Venezuela vive horas decisivas para lograr su libertad. La batalla que está librando no es contra Nicolás Maduro, sino contra un régimen que, durante 25 años, corrompió todas las instituciones públicas.
Hugo Chávez ganó las elecciones de 1998 después de ser indultado en 1994, por el golpe de Estado que dio en 1992. Su discurso se basó en dividir a los venezolanos entre buenos y malos, ricos y pobres, patriotas y traidores, chavistas y “escuálidos”.
El gran apoyo que tuvo lo utilizó para hacer grandes reformas para acabar con la “oligarquía” y los “políticos tradicionales”, porque los grandes tiranos siempre necesitan de un enemigo para que la población, por miedo, odio o nacionalismo, acepte que el autócrata acumule más poder. Así fue como Chávez cambió la Constitución, el nombre y la bandera de Venezuela.
Cuando exterminó del escenario político a los “políticos tradicionales”, el nuevo enemigo pasó a ser el empresariado, al que se le culpaba de los precios. Ante ello, empezaron las expropiaciones de negocios y propiedades al antojo de Chávez. Venezuela era su chacra. Su discurso, con el pasar de los meses y años, hacía más énfasis en la división y odio entre venezolanos.
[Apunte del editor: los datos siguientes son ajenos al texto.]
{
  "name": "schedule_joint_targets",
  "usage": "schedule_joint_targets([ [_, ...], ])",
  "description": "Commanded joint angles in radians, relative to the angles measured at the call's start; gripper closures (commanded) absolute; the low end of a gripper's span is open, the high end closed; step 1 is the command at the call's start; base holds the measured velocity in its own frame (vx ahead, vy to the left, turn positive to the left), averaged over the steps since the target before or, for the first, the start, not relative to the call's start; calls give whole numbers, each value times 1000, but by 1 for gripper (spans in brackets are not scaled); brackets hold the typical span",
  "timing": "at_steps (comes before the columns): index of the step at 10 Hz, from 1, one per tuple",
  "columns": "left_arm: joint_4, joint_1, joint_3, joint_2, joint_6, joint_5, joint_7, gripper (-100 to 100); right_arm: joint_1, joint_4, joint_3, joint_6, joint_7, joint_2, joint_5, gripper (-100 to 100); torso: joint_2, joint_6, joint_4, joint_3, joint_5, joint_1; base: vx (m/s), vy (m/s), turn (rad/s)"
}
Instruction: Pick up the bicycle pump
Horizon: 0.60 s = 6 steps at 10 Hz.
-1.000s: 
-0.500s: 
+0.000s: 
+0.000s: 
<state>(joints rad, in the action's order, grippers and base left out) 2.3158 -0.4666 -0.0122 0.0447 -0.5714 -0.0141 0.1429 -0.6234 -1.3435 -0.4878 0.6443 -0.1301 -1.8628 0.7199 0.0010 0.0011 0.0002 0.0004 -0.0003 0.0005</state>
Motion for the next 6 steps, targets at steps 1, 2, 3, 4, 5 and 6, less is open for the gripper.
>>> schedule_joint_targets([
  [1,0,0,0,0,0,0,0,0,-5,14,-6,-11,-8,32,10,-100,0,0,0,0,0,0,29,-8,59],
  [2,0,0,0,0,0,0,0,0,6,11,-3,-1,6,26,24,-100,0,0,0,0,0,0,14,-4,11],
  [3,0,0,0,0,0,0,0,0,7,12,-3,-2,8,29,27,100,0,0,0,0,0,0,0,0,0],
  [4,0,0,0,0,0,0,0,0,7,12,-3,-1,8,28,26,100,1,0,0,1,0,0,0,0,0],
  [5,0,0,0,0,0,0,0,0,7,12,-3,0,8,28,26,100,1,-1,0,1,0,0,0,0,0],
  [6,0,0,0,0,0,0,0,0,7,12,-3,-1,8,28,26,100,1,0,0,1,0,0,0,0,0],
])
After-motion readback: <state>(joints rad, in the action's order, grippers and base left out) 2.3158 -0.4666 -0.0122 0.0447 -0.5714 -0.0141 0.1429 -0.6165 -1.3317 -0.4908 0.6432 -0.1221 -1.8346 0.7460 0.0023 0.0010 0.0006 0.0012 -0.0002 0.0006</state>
Se normalizó la agresión a políticos opositores, la persecución y la humillación pública.
Cuando los venezolanos se dieron cuenta del régimen de terror en el que estaban, Chávez estaba muerto, pero sus secuaces gobernaban de acuerdo con la orden del tirano; todas las instituciones estaban al servicio del chavismo, donde ya ni se disimulaba la tendencia política de jueces, de jefes del órgano electoral, de la Fiscalía, de las Fuerzas Armadas…
El drama venezolano empezó hace 25 años, entre el aplauso de una multitud a un tirano que prometía cambiarlo todo y acabar con los “políticos tradicionales”. Las tiranías más viles no empiezan de golpe, sino que, como una enfermedad silenciosa, se expande con un discurso divisorio y un ímpetu reformador para acabar con todos los supuestos males.